Wednesday, February 17, 2010

on Patrick Buchanan

I first started paying attention to Patrick Buchanan back in 1990, when I read his bio-up-til-then, Right From the Beginning. In that book, Buchanan boasted how his overbearing father had instilled authoritarian beliefs into him from the cradle and - Buchanan was proud of this - he had never passed through any questioning stage of life that would make his views truly his own. There was almost nothing the man could have said about himself that would have caused me to respect him less.

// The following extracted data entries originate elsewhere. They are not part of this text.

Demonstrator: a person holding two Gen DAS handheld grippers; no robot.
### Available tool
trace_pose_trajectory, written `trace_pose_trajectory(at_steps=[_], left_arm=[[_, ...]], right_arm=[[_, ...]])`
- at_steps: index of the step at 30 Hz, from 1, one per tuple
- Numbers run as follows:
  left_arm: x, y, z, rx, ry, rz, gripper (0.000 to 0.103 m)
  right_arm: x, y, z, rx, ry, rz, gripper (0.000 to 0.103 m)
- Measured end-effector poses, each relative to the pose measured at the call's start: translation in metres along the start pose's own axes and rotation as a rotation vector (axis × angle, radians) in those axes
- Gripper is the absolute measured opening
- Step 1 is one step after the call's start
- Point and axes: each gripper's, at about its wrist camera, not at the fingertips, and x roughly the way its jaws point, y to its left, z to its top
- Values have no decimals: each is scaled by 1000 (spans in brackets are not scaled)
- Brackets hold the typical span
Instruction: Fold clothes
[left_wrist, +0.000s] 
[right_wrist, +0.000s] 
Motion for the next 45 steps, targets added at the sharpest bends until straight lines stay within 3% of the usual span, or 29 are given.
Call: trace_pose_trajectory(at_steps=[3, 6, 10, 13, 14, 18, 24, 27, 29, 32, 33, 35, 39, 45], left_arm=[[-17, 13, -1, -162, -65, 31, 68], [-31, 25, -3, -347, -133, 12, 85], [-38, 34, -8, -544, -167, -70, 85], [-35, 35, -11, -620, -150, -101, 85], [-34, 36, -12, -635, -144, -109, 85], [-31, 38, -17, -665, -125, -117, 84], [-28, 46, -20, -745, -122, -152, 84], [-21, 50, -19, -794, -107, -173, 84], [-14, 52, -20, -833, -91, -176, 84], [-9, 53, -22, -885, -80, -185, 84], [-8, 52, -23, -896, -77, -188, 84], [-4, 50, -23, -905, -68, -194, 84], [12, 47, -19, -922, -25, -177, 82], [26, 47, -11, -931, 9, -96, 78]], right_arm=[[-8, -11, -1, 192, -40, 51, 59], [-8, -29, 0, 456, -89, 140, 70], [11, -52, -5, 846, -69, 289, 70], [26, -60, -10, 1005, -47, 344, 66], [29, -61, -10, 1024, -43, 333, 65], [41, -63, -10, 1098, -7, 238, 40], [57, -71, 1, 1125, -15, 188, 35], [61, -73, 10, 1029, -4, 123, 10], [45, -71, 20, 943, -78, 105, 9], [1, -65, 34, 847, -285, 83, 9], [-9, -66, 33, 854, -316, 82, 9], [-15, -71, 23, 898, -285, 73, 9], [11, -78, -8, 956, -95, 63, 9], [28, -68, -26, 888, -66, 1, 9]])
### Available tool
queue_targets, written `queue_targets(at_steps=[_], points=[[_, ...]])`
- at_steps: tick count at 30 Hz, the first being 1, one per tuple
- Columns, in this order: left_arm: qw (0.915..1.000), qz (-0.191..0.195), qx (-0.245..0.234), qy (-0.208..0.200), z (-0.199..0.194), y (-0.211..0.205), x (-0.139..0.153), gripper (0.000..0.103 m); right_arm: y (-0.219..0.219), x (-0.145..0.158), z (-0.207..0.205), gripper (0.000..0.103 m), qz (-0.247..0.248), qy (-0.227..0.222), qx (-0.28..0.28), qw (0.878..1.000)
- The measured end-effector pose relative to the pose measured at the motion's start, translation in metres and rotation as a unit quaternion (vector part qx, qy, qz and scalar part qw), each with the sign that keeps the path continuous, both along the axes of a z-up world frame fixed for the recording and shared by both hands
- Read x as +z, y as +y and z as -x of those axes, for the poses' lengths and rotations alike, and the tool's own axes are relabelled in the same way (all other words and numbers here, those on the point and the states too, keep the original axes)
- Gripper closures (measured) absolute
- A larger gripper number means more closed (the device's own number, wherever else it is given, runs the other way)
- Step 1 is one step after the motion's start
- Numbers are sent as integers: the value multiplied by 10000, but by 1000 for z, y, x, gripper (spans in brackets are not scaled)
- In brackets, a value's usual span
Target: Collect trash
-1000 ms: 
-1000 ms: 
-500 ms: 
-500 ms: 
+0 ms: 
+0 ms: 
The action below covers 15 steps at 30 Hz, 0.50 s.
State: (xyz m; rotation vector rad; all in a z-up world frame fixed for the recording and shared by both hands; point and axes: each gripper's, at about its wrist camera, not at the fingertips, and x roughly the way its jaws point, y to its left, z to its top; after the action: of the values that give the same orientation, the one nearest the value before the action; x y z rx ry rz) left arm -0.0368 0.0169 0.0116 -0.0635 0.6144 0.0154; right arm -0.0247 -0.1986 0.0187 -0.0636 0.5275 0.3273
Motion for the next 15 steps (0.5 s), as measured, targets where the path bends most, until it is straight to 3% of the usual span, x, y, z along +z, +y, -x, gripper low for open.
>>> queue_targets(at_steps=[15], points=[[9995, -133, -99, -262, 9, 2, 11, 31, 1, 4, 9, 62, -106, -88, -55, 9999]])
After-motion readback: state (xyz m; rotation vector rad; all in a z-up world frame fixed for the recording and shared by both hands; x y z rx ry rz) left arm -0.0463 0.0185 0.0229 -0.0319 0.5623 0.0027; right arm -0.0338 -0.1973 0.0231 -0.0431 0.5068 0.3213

Just to reinforce my disdain, Crooks and Liars has a video of Buchanan proudly declaring his contribution to America - making the Republican Party beholden to the two most divisive elements in the nation, racists and religious fundamentalists.



BUCHANAN: I‘ve helped put together two coalitions, one for Reagan, where it was basically Evangelical Christians and all these protestants down there who didn‘t like a lot of folks also. You‘ve got to bring them in. Also with Nixon, we brought the whole Wallace movement, whatever you say about it—at one point it was at 23 percent. He got 13 percent of the vote.

WALSH: That was a racist movement.

BUCHANAN: You call them all that.

Well, what would you call the followers of man whose most famous slogan was "Segregation today, segregation tomorrow, segregation forever"? Hmmm?